Under the terms of the agreement, STMicroelectronics will sell its flash memory assets, including its NAND joint venture interest and other NOR resources, to the new company while Intel will sell its NOR assets and resources. In exchange, Intel will receive a 45.1 percent equity ownership stake and a $432 million cash payment at close.
STMicroelectronics will receive a 48.6 percent equity ownership stake and a $468 million cash payment at close. Francisco Partners L.P., a Menlo Park, Calif.-based private equity firm, will invest $150 million in cash for convertible preferred stock representing a 6.3 percent ownership interest, subject to adjustment in certain circumstances.

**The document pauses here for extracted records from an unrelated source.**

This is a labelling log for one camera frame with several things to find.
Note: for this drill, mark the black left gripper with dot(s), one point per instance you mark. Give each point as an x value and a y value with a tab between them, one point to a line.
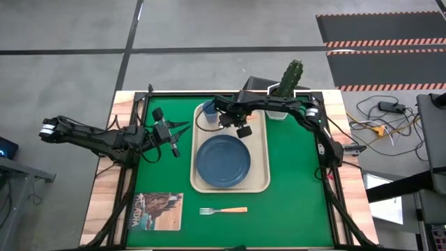
163	134

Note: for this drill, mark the white panel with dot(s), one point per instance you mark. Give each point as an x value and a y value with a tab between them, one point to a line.
386	211

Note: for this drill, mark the green table mat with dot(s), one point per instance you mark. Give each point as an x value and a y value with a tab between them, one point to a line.
285	209

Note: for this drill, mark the black clamp bracket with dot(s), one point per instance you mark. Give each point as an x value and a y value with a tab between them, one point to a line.
353	148

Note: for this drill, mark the grey desk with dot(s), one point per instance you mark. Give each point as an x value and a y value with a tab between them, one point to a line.
435	139

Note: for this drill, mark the beige rectangular tray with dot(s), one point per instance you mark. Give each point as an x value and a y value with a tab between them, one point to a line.
258	167

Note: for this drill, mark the blue cup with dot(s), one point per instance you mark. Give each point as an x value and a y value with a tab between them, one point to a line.
209	113

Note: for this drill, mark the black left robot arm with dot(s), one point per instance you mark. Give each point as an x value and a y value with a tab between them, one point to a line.
94	139

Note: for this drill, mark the white hexagonal plant pot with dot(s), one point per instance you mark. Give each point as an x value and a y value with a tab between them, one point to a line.
277	115

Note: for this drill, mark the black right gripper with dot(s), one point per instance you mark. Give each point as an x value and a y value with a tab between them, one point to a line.
243	118

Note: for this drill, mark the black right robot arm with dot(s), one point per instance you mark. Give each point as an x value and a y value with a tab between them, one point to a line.
329	146

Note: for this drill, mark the Acadia landscape postcard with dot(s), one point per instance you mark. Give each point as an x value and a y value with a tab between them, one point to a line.
157	212

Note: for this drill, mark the black hazard-striped floor mat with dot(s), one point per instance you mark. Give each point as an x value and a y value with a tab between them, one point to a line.
376	28
383	68

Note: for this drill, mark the grey side table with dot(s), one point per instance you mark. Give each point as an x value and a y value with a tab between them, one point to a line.
21	169

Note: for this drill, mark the black monitor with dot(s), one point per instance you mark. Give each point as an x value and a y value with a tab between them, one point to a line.
7	148

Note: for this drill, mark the blue round plate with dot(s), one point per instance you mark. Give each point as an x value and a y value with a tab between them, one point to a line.
223	162

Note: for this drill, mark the black chair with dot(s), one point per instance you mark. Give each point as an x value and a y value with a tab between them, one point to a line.
258	83

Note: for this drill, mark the black power adapter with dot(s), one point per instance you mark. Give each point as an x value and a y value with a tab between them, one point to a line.
392	107

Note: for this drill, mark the green cactus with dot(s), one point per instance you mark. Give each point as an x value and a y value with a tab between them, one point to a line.
292	78

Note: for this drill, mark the black beam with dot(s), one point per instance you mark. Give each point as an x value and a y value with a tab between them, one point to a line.
397	188

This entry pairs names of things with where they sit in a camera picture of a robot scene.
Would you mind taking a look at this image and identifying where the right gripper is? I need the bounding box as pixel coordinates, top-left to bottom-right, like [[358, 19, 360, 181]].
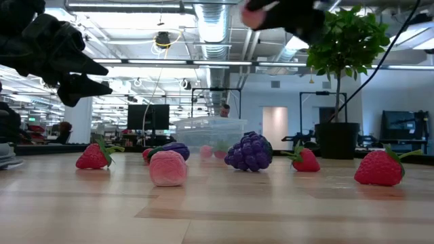
[[243, 0, 327, 45]]

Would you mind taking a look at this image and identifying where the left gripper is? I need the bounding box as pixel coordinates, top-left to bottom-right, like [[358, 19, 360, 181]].
[[0, 13, 113, 108]]

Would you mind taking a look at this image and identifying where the pink round toy fruit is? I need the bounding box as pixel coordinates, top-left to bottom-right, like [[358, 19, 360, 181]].
[[240, 5, 269, 30], [149, 150, 188, 188], [199, 144, 214, 159]]

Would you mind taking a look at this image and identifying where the purple toy eggplant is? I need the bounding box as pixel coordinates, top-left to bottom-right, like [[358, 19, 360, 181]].
[[146, 142, 191, 162]]

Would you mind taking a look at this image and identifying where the purple toy grape bunch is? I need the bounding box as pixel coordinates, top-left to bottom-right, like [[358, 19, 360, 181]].
[[224, 131, 274, 172]]

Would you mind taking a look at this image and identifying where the clear plastic tupperware container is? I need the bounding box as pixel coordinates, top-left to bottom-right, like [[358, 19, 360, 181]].
[[174, 116, 249, 154]]

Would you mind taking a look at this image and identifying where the white building column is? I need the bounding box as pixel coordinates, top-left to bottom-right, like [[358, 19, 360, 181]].
[[63, 96, 94, 145]]

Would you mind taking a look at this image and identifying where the black background monitor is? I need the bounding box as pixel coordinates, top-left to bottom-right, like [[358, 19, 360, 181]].
[[127, 104, 170, 131]]

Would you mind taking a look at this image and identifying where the grey folded cloth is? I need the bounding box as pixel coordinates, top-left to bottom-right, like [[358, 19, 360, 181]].
[[0, 142, 24, 170]]

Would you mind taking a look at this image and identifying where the green plant in black pot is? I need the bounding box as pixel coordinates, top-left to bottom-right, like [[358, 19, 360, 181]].
[[306, 5, 391, 160]]

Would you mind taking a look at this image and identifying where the dark display on stand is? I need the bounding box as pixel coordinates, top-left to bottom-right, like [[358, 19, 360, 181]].
[[381, 110, 430, 154]]

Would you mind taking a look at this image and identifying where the silver ventilation duct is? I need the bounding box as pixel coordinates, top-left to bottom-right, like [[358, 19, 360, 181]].
[[193, 0, 237, 106]]

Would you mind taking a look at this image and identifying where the black aluminium table frame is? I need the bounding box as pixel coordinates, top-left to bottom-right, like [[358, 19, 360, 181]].
[[13, 142, 434, 167]]

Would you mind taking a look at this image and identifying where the black metal gantry frame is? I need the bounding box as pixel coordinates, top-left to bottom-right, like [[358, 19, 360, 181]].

Concurrently, the parties have arranged for the new company to receive firm commitments for a $1.3 billion term loan and $250 million revolver. Proceeds from the term loan will be used for working capital and payment to Intel and STMicroelectronics for the purchase price. The transaction is subject to regulatory approvals and customary closing conditions and is expected to occur in the second half of 2007.
The new company, to be managed by Brian Harrison as CEO-designate and Mario Licciardello, currently corporate vice president of ST’s Flash Memories Group as COO-designate, will be headquartered in Switzerland and incorporated in the Netherlands with nine main research and manufacturing locations around the world and approximately 8,000 employees.